Around that time, the father of a patient asked her out. She started seeing Jamie Looney, a single father of two who lived in a trailer and soon realized he had troubles with alcohol and prescription narcotics.
Debi Thomas on "Iyanla: Fix My Life" | Source: YouTube/OWN | Photo: GettyImages
In 2012, Debi and Jamie had a discussion at the trailer, and she took his gun and fired it to the ground outside. When a police officer arrived, Debi said she had a gun and wanted to hurt herself.
After being detained, a psychological evaluation gave Debi a bipolar disorder diagnosis. She was unable to keep the practice going, and soon after, bills started to mount.
She moved in with Jamie into his trailer, filed bankruptcy, and let her medical license expire.
Debi Thomas on the Empowered Patient Series | Source: YouTube/AHIMAonDEMAND
BACK IN THE SPOTLIGHT
In 2015, Debi made headlines and grabbed national attention once again when she appeared in an episode of OWN’s “Iyanla: Fix My Life” to made her struggles public.

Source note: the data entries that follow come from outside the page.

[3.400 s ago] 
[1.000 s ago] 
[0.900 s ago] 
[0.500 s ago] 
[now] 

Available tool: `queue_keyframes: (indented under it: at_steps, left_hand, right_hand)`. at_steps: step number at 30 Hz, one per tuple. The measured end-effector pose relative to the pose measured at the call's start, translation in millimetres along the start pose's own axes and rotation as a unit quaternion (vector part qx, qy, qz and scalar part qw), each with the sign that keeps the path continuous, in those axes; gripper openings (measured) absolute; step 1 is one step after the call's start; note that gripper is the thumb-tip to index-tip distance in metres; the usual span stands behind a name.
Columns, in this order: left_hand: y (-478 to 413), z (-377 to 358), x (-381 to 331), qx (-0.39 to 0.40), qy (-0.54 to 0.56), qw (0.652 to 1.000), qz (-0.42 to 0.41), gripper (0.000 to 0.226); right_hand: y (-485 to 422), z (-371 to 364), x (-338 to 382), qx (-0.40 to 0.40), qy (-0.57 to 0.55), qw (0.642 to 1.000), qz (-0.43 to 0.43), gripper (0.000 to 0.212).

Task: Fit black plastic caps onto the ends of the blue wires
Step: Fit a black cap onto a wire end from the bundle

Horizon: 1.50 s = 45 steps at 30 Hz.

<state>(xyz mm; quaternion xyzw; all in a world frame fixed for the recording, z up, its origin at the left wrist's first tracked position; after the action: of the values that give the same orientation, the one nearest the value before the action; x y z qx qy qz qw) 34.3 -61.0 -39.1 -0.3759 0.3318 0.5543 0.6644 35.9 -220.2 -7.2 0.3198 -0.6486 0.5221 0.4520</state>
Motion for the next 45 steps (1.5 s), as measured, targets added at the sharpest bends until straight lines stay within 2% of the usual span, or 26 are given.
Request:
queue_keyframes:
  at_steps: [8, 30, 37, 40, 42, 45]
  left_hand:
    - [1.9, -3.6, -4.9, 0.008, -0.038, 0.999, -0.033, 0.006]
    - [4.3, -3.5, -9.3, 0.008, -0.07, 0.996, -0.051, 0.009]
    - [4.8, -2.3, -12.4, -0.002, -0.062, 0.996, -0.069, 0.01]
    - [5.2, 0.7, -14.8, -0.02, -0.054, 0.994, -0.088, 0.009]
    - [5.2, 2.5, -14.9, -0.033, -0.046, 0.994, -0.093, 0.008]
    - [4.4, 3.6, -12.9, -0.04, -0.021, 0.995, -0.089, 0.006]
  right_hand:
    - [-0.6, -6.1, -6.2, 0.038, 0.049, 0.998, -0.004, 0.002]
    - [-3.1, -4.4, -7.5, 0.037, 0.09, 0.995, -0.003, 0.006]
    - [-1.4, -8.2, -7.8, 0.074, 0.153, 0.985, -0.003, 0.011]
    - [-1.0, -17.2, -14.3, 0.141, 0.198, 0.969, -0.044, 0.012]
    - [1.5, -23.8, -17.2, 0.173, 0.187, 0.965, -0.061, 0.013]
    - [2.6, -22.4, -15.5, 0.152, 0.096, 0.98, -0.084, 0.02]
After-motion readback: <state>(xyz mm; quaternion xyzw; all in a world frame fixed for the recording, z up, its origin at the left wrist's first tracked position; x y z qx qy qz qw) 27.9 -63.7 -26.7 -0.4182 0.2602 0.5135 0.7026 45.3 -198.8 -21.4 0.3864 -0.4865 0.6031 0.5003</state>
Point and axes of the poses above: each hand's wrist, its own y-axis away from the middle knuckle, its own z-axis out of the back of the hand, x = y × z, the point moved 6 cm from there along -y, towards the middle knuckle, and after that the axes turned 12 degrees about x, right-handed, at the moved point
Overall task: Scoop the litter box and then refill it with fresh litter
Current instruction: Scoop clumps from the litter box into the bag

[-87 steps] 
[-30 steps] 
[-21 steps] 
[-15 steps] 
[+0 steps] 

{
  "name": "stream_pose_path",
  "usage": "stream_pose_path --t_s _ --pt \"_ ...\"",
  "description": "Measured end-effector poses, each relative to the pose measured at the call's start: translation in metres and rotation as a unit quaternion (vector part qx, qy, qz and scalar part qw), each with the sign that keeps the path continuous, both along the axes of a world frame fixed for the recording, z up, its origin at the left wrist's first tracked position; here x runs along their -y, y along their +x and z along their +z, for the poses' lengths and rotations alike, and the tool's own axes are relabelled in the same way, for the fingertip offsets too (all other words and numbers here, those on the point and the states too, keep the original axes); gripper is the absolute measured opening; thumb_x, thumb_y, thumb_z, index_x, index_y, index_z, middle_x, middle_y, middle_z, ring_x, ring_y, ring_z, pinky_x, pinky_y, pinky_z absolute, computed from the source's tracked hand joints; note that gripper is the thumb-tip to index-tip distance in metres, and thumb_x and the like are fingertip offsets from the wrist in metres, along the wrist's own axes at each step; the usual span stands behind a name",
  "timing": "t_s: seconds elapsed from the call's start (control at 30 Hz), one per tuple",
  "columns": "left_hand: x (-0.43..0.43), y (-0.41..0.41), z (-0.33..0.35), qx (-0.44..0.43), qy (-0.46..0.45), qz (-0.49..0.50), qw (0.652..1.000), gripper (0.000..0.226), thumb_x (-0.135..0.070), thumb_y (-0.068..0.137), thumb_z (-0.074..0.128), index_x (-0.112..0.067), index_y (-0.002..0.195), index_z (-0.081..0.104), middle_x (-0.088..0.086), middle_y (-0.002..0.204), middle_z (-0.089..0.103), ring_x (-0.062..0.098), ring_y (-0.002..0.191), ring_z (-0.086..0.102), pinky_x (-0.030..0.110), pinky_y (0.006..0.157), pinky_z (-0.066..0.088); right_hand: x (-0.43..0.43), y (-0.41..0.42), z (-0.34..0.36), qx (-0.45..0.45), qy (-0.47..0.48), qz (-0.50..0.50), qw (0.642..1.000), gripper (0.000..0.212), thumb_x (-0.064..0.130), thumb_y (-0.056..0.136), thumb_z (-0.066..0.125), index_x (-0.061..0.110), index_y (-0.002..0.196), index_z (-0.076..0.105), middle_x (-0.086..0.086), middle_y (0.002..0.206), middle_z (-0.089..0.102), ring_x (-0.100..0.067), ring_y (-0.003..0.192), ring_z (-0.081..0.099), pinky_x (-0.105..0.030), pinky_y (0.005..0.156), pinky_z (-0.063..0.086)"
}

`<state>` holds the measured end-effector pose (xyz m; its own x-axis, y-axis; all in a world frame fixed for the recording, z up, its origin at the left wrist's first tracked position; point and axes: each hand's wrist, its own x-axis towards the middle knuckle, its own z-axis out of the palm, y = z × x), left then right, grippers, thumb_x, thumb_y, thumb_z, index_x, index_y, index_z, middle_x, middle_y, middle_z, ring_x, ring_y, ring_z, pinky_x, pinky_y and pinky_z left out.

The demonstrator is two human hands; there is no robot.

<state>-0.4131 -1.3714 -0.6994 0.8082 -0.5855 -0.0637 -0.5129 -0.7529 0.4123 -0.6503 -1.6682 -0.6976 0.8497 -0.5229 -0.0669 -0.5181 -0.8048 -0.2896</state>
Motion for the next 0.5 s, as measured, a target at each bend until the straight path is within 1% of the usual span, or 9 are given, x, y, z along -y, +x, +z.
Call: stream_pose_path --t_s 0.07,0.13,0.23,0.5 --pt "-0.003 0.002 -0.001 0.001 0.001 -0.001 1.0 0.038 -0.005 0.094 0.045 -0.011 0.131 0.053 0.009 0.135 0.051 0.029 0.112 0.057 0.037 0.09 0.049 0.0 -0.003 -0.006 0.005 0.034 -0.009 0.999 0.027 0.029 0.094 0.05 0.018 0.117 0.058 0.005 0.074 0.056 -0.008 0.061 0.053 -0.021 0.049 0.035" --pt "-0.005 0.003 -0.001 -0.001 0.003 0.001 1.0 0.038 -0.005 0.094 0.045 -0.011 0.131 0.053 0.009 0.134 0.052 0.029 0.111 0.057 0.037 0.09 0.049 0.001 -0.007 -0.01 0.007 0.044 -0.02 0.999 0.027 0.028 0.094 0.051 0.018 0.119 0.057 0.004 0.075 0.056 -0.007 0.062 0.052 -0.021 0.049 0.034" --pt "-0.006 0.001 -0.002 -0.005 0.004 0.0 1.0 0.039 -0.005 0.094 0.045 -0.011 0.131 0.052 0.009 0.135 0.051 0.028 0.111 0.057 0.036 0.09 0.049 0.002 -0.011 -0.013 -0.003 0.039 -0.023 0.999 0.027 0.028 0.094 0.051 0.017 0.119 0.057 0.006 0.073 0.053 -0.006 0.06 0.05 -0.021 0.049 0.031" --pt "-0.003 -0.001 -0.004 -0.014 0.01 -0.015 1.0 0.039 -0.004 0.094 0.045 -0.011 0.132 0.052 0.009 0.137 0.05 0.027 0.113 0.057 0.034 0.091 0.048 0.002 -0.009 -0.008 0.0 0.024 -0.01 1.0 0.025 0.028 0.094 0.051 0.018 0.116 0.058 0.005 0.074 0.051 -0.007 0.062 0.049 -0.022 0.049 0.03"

On the show, Iyanla Vanzant slammed Debi for losing the custody of her then-13 years old son, while raising Looney’s two boys.

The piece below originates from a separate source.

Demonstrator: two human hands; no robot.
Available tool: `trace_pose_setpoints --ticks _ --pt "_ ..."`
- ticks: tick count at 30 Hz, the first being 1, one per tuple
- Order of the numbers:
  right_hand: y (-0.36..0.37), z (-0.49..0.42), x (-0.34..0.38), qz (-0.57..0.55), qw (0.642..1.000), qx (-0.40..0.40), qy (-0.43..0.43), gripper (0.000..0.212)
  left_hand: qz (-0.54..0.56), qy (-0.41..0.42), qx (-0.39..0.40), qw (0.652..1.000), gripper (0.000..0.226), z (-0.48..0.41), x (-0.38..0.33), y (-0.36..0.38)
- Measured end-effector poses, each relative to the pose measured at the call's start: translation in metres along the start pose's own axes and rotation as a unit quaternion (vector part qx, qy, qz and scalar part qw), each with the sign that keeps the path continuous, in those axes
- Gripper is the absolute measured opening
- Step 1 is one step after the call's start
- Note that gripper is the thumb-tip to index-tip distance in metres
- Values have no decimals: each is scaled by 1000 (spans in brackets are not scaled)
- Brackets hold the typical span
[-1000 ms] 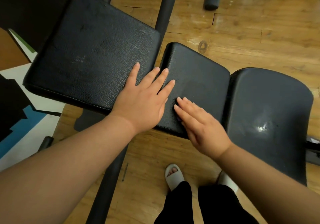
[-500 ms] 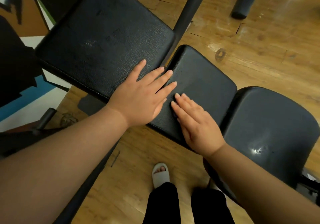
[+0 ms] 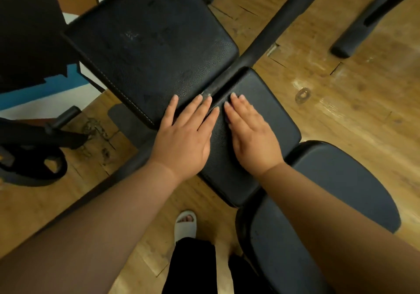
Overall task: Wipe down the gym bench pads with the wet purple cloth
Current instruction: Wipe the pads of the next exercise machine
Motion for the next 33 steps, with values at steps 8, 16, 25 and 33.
trace_pose_setpoints --ticks 8,16,25,33 --pt "-10 33 -24 5 999 4 -41 40 -39 -54 42 997 56 -19 -19 10" --pt "-10 -51 -50 -33 999 -35 24 42 -29 -37 26 999 56 -59 -32 15" --pt "-24 -37 -76 -145 987 -1 68 43 -27 -56 15 998 59 -86 -40 32" --pt "-19 -76 -107 -339 899 121 249 28 -42 -63 23 997 63 -90 -41 32"
Point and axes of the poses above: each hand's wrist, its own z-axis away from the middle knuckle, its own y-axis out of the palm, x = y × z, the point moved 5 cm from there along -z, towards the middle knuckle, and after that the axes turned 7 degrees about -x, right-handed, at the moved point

She also made Debi admit that there had been domestic violence in her relationship, and criticized her for feeling just “frustrated” and not sad or angry about having a bed-bug infestation and living in such conditions.
After the show aired, Debi said they blew things out of proportion to make her, and her fiancé, Jamie, look bad.
“It may look [to] people on the outside like it’s insane, but I don’t care,” Debi told the New York Post in 2018. And continued:
“I don’t care about living in a trailer. People are so obsessed with material things, but I only care about knowledge.”
Debi Thomas and Jamie Looney on "Iyanla: Fix My Life" | Source: YouTube/OWN
Debi and Jamie’s only source of income were the social security checks that he received after the death of his wife, and the little commissions they did working with a gold company called Karatbars.
She also opened a GoFundMe to raise money to start a YouTube show about reality—not a reality show—where she wanted to shed light on the “truths” she and Jamie discovered about the global economic system.
Debi lost her bronze medal to the bank, and she doesn’t feel bad about it. “That medal … I don’t even put it out. It was just sitting in a box somewhere,” she stated.